IT is now one year after the first post-Mugabe elections were held which, despite their credence being contested by the MDC alliance, gave an aura of legitimacy to President Mnangagwa’s government. However, the last 12 months have been painfully eventful and not fruitful by any stretch of the imagination. We are in deeper trouble than before.
This has prompted some to argue that former President Mugabe was better than President Mnangagwa, a proposition that I find flawed and baseless. The fact of the matter is that Zanu PF has never shown signs of being in government to develop the country. Evidence of that is found in the fact that they inherited and destroyed a thriving economy whose resources and wherewithal they have perpetually plundered into their personal pockets creating a new breed of non-productive millionaire politicians. You can get rich very fast by being a Zanu PF politician than investing in business. The Mnangagwa administration is a continuation of the Mugabe era and the worsening situation is due to depleting resources.
This scenario has thrown the nation into quandary on whether to pursue democracy through political reforms and elections or to focus on economic development for national prosperity. This question is becoming more relevant now than before because we continue to be increasingly oppressed and to be impoverished every day. I call it a quandary because both options have been pursued without success. Zanu PF is not ready to reform itself, let the country move on or to lose power and yet their hunger to drain national resources is insatiable. The police force and judiciary systems continue to be weakened by being stifled of resources. It is a very sad scenario that bleaks the future of the country.

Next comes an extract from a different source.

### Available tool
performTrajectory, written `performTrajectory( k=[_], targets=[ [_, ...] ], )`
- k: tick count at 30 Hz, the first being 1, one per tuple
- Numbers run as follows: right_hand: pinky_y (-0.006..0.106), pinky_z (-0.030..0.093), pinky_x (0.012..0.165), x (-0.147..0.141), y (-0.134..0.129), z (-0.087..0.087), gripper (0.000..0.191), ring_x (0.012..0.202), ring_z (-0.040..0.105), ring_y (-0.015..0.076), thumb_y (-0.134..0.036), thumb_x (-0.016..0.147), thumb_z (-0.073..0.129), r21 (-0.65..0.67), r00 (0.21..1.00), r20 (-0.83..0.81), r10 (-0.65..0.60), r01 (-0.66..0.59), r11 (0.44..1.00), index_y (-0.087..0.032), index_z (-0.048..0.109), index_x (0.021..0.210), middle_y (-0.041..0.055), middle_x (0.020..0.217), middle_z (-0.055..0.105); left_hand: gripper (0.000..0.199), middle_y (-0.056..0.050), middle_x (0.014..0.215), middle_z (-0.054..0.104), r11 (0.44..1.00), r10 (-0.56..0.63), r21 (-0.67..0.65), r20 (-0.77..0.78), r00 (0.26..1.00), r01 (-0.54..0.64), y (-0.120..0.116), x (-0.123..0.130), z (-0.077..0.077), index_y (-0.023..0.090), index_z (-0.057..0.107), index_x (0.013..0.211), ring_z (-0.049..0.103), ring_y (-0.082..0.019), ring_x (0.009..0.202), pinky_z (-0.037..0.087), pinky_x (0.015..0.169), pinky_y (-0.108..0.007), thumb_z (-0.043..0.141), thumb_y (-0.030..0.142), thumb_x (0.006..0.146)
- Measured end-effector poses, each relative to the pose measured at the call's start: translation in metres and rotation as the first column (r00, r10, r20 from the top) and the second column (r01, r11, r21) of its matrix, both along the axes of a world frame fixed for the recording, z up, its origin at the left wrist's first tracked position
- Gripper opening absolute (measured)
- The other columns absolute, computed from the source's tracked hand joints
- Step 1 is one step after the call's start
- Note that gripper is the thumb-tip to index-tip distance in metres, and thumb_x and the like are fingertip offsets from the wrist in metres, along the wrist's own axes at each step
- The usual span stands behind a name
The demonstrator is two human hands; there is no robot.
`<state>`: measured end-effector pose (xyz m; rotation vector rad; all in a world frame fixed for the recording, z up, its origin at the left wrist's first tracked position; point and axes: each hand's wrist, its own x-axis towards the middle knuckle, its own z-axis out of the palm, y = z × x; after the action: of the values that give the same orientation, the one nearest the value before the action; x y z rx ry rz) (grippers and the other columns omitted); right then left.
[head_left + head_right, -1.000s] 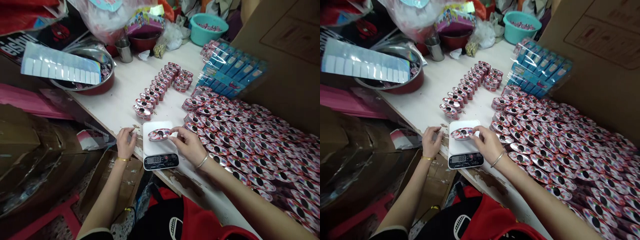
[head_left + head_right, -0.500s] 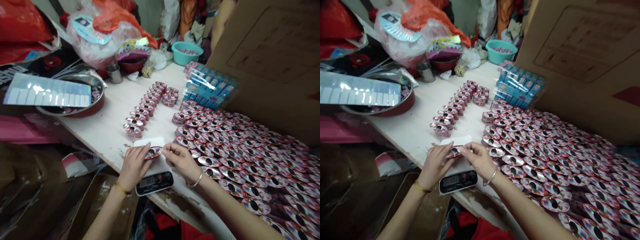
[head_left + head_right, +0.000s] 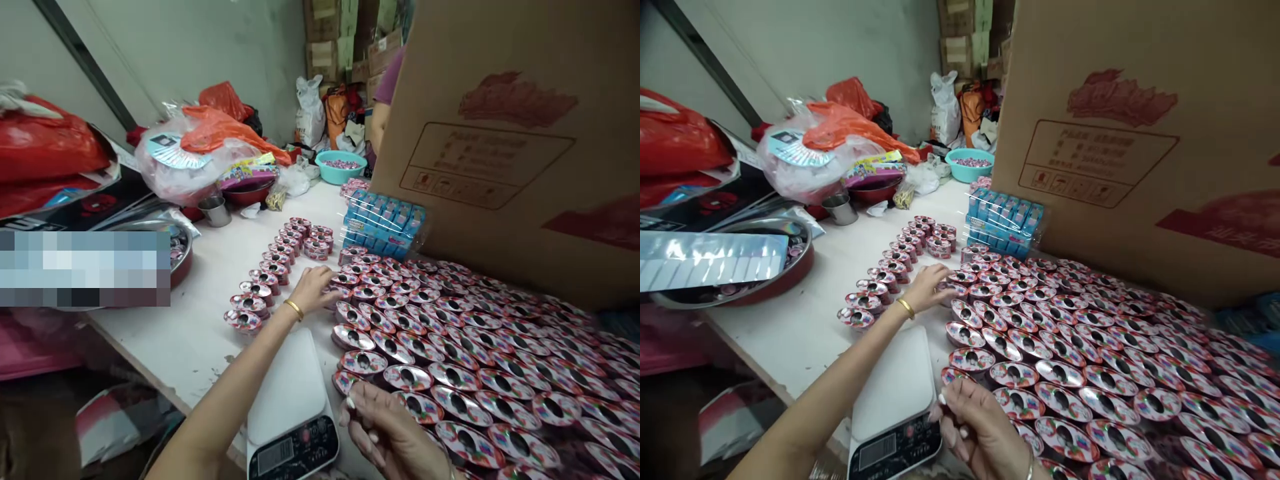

If we were as normal as other African countries where the people still hold the power to influence political change, we would otherwise choose to put aside the democratic project to focus on economic development. Between 1980s and the late 1990s, scores of countries that moved to democracy did so on the back of having established thriving economies driven by solid industrialisation. And in recent times, countries that witnessed recessions in democracy did so on account of poorly performing economies. It would be vapid to rehash the mundane and obvious link between political stability and economic performance.
The point is that solid democracy cannot be achieved as a standalone as has been the case in Zimbabwe and many other African countries. Democracy is a product of many years of investment in social, economic and political conditions. This is why the quick-fix models of imposing democracy by the United States of America in countries such as Iraq, Afghanistan and others has not materialised. The sad reality in Africa is that we have been made to think that democracy can be set up and transform society quickly, easily, anywhere and anytime. We have believed that democracy is the answer to everything and missed a chance to learn that it is its conditions should be nurtured to give rise to democracy.
The underlying conditions that lead to societies achieving solid democracy point to a more complicated reality and tends to attract criticism at earlier stages. In the West, these early stages were marked by slavery, colonisation and racisms; China undercut its labour and in recent years Middle Eastern countries used cheap labour from Africa. The key to the initial stages is that before members of the society begin to self-actualise, the society must meet certain cultural, economic and political conditions. These include the ability of citizens to meet basic requirements and the establishment of a solid economic stock which enables the State to meet the needs of people as part of fulfilment of their rights.
It is from this transition and the economic stock where resources to establish stronger democratic institutions are drawn and a democratic culture is inculcated among citizens. In thriving democracies, citizens tend to give more attention to their responsibilities to help democracy function before their rights. Democracy becomes part of the social culture, embedded in the way people think and behave with democratic institutions existing to safeguard it.
The bad news is that the post-independent African leadership was too blind to notice that while it was relevant to sustain the euphoria that came with independence and maintain a flare of democracy, it was much more critical to establish solid economies from which democracy would be sustained. It is possible that they were waylaid by their colonial masters to pursue that route given that pseudo-democracy tends to weaken developing States in the face of super powers.
Available evidence suggests that it is possible to create conducive conditions for democracy. Industrialisation and economic growth are their key drivers. This simply means that sustainable democracy derives from a thriving economy linked to industrialisation whose conditions drive social change and self-actualisation.
The benefits of a thriving economy tend to infiltrate all aspects of life, enabling self-actualisation, occupational specialisation, access to basic services, improved wellbeing and create an empowered citizen who can hold their leaders accountable without fear and under the protection of independent democratic institutions. These conditions establish a self-empowering and self-reinforcing ecosystem whose effect is the transformation of social life, political organisations and mass involvement in politics, breathing life to a stronger democratic system.